The central thesis of our approach is this: the particular linkages that allow for macro-consciousness to occur result from a shared resonance among many micro-conscious constituents. The speed of the resonant waves that are present is the limiting factor that determines the size of each conscious entity.  

As a shared resonance expands to more and more constituents, the particular conscious entity grows larger and more complex. So, the shared resonance in a human brain that achieves gamma synchrony, for example, includes a far larger number of neurons and neuronal connections than is the case for beta or theta rhythms alone.

It’s resonating structures all the way down—and up.

Our resonance theory of consciousness attempts to provide a unified framework that includes neuroscience and the study of human consciousness, but also more fundamental questions of neurobiology and biophysics. It gets to the heart of the differences that matter when it comes to consciousness and the evolution of physical systems.

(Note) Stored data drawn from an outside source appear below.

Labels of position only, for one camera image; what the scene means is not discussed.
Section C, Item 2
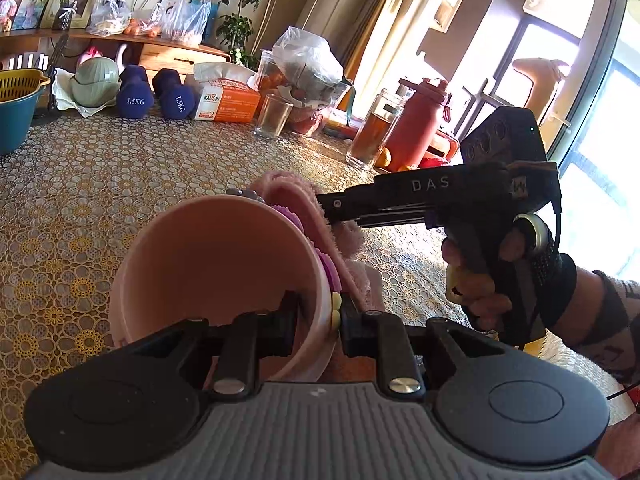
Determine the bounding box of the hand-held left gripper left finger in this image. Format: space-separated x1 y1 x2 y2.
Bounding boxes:
115 290 303 402

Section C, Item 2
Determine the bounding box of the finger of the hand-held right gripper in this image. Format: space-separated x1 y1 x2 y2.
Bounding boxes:
315 185 383 223
356 210 432 229

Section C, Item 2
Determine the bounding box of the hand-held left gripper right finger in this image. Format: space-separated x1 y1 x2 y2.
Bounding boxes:
340 305 506 402

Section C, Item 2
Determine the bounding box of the pink fluffy towel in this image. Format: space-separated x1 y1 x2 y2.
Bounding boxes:
252 170 386 313

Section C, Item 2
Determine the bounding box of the pink round pot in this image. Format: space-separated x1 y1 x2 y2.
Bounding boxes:
109 195 343 381

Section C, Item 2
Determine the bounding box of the person's right forearm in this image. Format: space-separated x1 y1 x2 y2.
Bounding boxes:
555 267 640 386

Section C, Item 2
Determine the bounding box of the person's right hand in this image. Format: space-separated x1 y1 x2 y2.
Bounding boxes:
441 215 577 333

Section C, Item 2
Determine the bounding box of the orange red box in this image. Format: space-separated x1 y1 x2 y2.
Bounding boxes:
420 125 459 169

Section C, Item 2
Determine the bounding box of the glass tea bottle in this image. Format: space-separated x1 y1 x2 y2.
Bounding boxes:
346 88 407 170

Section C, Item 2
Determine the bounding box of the plastic bag with fruit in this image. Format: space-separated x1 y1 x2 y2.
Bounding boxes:
257 50 353 138

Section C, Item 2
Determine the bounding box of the red water bottle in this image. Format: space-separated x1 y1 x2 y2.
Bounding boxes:
385 77 451 173

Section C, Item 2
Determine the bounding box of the clear drinking glass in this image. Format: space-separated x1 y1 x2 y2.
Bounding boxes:
254 92 294 140

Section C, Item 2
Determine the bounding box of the yellow giraffe toy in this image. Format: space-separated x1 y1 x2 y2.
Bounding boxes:
511 57 571 121

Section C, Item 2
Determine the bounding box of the crumpled clear plastic bag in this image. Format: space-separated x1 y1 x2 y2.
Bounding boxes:
272 26 346 96

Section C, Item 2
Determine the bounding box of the orange white tissue box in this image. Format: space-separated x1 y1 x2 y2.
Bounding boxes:
185 61 262 124

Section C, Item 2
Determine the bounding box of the beige curtain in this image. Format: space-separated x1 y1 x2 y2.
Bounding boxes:
345 0 451 111

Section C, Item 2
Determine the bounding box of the blue dumbbell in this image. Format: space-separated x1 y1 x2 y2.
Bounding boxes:
117 65 155 120
152 69 196 120

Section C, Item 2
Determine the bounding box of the white tower air conditioner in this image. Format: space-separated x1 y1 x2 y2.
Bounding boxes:
295 0 376 56

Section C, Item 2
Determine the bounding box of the gold floral lace tablecloth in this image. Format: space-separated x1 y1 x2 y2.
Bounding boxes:
0 105 640 461

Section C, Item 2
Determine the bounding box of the wooden television cabinet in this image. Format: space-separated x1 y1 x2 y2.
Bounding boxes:
0 27 233 73

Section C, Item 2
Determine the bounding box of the tall clear plastic bag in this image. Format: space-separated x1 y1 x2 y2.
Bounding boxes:
172 0 213 45

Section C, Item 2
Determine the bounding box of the white plastic bag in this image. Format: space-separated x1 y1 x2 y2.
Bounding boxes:
150 0 181 38

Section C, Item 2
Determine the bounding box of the pile of small oranges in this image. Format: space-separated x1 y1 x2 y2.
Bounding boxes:
122 19 161 37

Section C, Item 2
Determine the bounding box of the green ceramic jar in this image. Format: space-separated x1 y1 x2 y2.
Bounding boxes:
70 55 122 108

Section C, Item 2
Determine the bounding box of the white cloth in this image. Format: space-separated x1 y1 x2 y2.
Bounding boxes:
51 67 123 118

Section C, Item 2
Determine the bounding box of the black stand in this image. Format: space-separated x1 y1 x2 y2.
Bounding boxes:
32 35 69 121

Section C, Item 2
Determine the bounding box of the blue plastic basin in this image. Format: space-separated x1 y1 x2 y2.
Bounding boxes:
0 77 43 156

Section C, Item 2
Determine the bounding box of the small vase with plant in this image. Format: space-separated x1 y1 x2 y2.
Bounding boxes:
42 0 85 31

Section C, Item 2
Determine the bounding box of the yellow plastic colander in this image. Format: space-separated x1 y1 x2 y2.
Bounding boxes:
0 69 52 103

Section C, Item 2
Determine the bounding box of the white slatted rack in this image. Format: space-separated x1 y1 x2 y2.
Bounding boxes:
0 52 51 72

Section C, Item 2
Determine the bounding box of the pink bear plush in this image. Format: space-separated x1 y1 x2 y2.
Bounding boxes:
0 0 28 33

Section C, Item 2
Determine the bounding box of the black cable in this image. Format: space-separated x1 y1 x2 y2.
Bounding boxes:
550 160 567 281

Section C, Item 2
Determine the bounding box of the cream picture frame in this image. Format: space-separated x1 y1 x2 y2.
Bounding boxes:
40 0 101 29

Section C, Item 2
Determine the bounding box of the blue picture frame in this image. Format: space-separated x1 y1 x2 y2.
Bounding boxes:
12 0 48 30

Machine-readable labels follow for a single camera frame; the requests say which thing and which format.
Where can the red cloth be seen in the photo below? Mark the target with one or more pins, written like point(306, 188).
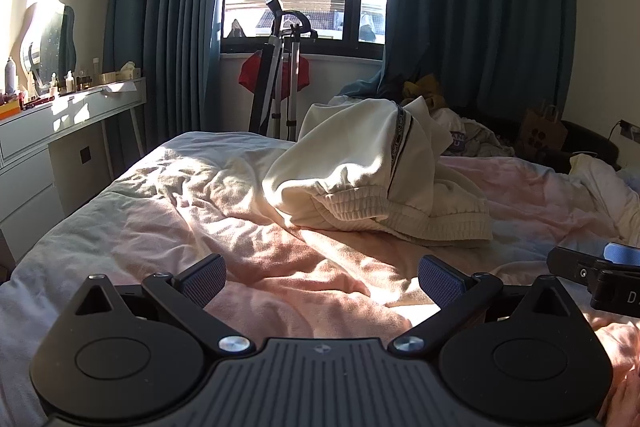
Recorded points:
point(250, 74)

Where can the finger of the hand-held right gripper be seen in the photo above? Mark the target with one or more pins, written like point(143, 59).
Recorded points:
point(622, 253)
point(567, 263)

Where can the blue cloth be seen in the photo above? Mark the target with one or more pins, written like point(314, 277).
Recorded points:
point(365, 88)

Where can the black wall socket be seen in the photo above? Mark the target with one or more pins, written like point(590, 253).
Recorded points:
point(85, 155)

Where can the black chair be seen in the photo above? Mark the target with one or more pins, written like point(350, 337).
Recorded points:
point(592, 142)

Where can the teal curtain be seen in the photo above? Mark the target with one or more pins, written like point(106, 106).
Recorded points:
point(165, 22)
point(475, 7)

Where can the white dressing table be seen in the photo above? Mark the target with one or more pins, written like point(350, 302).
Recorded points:
point(30, 157)

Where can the small white-capped bottle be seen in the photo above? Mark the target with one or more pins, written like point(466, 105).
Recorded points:
point(69, 82)

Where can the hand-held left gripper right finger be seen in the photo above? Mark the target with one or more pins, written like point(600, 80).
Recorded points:
point(442, 282)

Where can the orange box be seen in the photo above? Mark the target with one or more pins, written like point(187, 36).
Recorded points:
point(10, 109)

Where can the pastel tie-dye duvet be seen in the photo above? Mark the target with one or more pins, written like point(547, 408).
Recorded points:
point(175, 217)

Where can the folded metal stand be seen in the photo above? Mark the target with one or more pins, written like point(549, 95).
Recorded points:
point(272, 82)

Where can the pile of grey clothes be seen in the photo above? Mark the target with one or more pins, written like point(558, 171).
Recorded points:
point(475, 134)

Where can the tissue box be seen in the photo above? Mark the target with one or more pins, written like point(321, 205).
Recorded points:
point(122, 74)

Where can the wall outlet with charger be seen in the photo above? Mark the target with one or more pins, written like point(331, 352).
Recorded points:
point(629, 128)

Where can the yellow cloth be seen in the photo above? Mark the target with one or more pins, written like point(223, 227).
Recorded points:
point(425, 89)

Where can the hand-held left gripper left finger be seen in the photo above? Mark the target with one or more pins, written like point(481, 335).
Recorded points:
point(202, 279)

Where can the wavy mirror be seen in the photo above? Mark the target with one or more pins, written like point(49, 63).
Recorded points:
point(52, 42)

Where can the brown paper bag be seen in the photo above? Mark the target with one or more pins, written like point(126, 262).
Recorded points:
point(542, 129)

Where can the cream sweatpants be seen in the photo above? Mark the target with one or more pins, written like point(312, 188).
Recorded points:
point(360, 157)

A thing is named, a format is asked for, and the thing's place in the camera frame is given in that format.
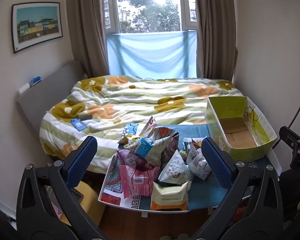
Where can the blue phone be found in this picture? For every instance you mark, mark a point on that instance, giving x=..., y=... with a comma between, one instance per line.
x=78, y=124

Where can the floral striped blanket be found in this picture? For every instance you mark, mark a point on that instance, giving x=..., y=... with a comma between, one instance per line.
x=140, y=97

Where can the window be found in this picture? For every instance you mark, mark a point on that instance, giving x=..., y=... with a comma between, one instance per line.
x=150, y=5

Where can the grey bed headboard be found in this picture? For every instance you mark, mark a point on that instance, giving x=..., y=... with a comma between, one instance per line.
x=45, y=90

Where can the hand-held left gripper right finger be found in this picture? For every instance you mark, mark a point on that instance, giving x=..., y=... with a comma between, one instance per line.
x=215, y=165

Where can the light blue window cloth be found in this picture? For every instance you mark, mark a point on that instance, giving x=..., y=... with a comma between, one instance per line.
x=152, y=55

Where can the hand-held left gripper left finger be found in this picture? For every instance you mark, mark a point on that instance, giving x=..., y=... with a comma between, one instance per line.
x=82, y=160

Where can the yellow storage box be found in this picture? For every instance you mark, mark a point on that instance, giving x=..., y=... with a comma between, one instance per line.
x=92, y=200

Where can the blue table mat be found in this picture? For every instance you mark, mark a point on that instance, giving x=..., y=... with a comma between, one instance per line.
x=202, y=192

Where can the small white box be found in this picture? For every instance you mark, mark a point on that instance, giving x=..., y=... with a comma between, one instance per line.
x=23, y=89

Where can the patterned tray table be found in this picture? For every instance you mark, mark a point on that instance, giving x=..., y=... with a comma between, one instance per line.
x=112, y=180

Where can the black remote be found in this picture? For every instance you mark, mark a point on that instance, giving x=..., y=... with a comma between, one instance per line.
x=86, y=118

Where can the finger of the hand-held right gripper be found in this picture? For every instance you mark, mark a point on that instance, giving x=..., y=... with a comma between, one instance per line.
x=291, y=137

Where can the pile of snack packets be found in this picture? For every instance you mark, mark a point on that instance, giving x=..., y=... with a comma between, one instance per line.
x=162, y=165

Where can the framed houses picture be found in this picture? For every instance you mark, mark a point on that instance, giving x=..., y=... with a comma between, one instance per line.
x=35, y=25

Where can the beige curtain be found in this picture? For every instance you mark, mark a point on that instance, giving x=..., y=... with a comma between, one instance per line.
x=215, y=30
x=87, y=30

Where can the blue white toy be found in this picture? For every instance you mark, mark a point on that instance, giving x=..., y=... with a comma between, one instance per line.
x=35, y=80

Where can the green cardboard box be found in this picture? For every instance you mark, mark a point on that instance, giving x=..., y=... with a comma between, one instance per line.
x=240, y=130

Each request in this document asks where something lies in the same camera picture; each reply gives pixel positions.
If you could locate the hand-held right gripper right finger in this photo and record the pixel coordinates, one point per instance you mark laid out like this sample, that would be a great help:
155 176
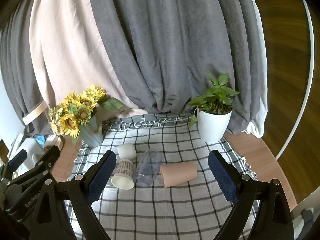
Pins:
223 177

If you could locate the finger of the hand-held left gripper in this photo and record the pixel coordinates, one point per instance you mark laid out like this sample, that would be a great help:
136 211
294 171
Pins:
46 163
17 158

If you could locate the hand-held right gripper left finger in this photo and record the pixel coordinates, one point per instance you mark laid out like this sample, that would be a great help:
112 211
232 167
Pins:
101 177

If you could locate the patterned paper cup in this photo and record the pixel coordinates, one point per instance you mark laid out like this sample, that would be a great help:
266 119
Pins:
123 175

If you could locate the small white cup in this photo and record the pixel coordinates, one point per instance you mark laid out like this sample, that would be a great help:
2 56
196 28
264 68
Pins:
127 151

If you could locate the pink cup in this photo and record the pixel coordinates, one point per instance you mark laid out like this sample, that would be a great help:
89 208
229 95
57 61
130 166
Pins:
178 173

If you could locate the clear plastic cup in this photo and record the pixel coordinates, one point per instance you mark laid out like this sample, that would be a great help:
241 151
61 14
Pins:
148 170

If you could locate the white appliance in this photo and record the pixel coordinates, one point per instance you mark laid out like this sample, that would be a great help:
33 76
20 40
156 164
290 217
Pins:
28 147

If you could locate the small blue item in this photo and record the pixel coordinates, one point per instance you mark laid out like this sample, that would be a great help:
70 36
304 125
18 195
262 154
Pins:
40 139

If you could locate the blue-green ribbed vase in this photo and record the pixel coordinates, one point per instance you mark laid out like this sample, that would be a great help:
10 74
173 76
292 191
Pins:
91 133

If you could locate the white ribbed flower pot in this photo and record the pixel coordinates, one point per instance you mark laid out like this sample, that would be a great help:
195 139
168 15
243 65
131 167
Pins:
212 126

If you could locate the artificial sunflower bouquet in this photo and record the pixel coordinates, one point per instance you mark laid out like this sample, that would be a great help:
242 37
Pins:
75 112

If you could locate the checkered white cloth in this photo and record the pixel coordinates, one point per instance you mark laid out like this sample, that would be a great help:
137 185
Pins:
160 207

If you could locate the green potted plant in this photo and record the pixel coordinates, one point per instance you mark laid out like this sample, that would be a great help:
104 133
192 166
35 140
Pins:
215 97

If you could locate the grey curtain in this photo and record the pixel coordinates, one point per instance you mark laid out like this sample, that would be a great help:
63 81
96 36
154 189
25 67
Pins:
175 42
17 75

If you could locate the white curtain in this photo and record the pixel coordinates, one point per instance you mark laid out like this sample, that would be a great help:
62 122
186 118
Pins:
261 85

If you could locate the beige pink curtain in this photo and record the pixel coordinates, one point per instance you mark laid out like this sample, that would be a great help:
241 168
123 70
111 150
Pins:
70 50

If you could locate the white curved pole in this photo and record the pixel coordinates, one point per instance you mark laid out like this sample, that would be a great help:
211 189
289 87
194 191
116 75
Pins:
303 85

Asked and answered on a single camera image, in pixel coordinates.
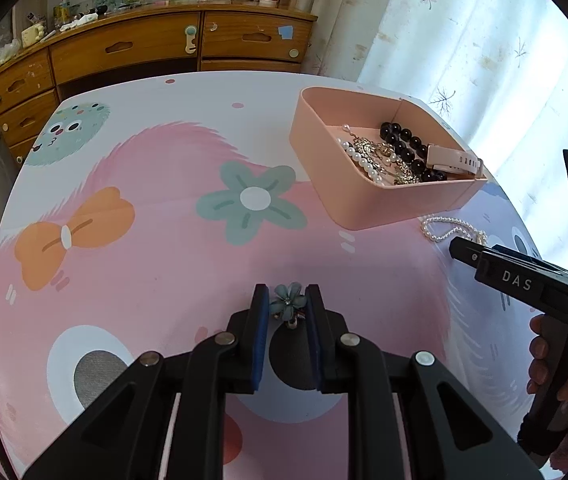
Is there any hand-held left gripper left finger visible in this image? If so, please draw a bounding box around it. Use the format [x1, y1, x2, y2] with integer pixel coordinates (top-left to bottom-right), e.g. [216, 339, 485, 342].
[21, 284, 271, 480]

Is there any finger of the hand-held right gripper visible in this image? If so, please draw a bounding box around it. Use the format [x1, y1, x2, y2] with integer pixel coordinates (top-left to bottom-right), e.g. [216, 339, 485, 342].
[488, 244, 568, 279]
[448, 236, 489, 268]

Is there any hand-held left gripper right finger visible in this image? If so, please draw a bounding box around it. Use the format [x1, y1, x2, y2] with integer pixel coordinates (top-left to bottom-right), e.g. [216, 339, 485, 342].
[305, 284, 544, 480]

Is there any thin pearl chain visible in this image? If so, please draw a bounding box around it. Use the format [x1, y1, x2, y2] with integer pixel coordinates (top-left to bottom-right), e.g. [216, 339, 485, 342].
[420, 214, 488, 247]

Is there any teal flower earring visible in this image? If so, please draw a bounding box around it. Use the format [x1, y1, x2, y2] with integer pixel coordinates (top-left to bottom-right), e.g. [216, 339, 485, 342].
[269, 282, 307, 328]

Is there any pink plastic box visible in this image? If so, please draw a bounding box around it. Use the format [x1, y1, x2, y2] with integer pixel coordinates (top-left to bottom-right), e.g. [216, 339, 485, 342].
[289, 86, 488, 231]

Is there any black bead bracelet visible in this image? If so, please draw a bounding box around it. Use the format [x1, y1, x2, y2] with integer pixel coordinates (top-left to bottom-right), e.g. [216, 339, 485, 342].
[379, 121, 448, 183]

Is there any white pearl bracelet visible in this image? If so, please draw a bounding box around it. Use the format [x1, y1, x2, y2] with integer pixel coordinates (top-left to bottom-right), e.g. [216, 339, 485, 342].
[336, 124, 385, 184]

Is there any person's right hand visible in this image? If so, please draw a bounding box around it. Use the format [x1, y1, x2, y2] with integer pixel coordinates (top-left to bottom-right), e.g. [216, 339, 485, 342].
[526, 312, 568, 411]

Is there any white leaf print curtain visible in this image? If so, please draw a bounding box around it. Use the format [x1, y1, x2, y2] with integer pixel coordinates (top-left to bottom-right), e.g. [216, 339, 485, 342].
[306, 0, 568, 281]

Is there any wooden desk with drawers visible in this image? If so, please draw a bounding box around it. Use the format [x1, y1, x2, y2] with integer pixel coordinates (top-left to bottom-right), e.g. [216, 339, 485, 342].
[0, 7, 317, 166]

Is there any pale yellow container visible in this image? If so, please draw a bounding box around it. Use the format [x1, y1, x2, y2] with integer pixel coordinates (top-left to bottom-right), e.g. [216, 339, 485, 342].
[20, 22, 47, 50]

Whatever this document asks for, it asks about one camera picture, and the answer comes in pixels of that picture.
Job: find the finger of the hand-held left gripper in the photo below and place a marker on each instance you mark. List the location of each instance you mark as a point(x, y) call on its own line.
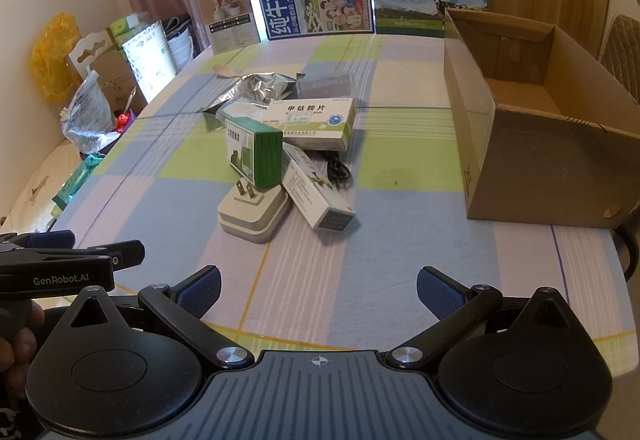
point(50, 239)
point(127, 254)

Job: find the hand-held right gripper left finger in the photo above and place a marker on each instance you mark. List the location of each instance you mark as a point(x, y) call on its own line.
point(200, 292)

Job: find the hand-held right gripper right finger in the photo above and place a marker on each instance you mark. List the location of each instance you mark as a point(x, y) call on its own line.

The "easy part" of the Hard Problem: a resonance theory of consciousness.

by Tam Hunt and Jonathan Schooler

What clues can resonance provide about the nature of consciousness more generally? This paper provides an overview of resonating structures in the fields of neuroscience, biology and physics and attempts to coalesce these data into a solution to what we see as the “easy part” of the Hard Problem, which is generally known as the “combination problem” or the “binding problem.”

The combination problem asks: how do micro-conscious entities combine into a higher-level macro-consciousness? The proposed solution in the context of mammalian consciousness suggests that a shared resonance is what allows different parts of the brain to achieve a phase transition in the speed and bandwidth of information flows between the constituent parts. This phase transition allows for richer varieties of consciousness to arise, with the character and content of that consciousness in each moment determined by the particular set of constituent neurons. We also offer more general insights into the ontology of consciousness and suggest that consciousness manifests as a relatively smooth continuum of increasing richness in all physical processes, distinguishing our view from emergentist materialism. We refer to this approach as a (general) resonance theory of consciousness and offer some responses to Chalmers’ questions about the different kinds of “combination problem.”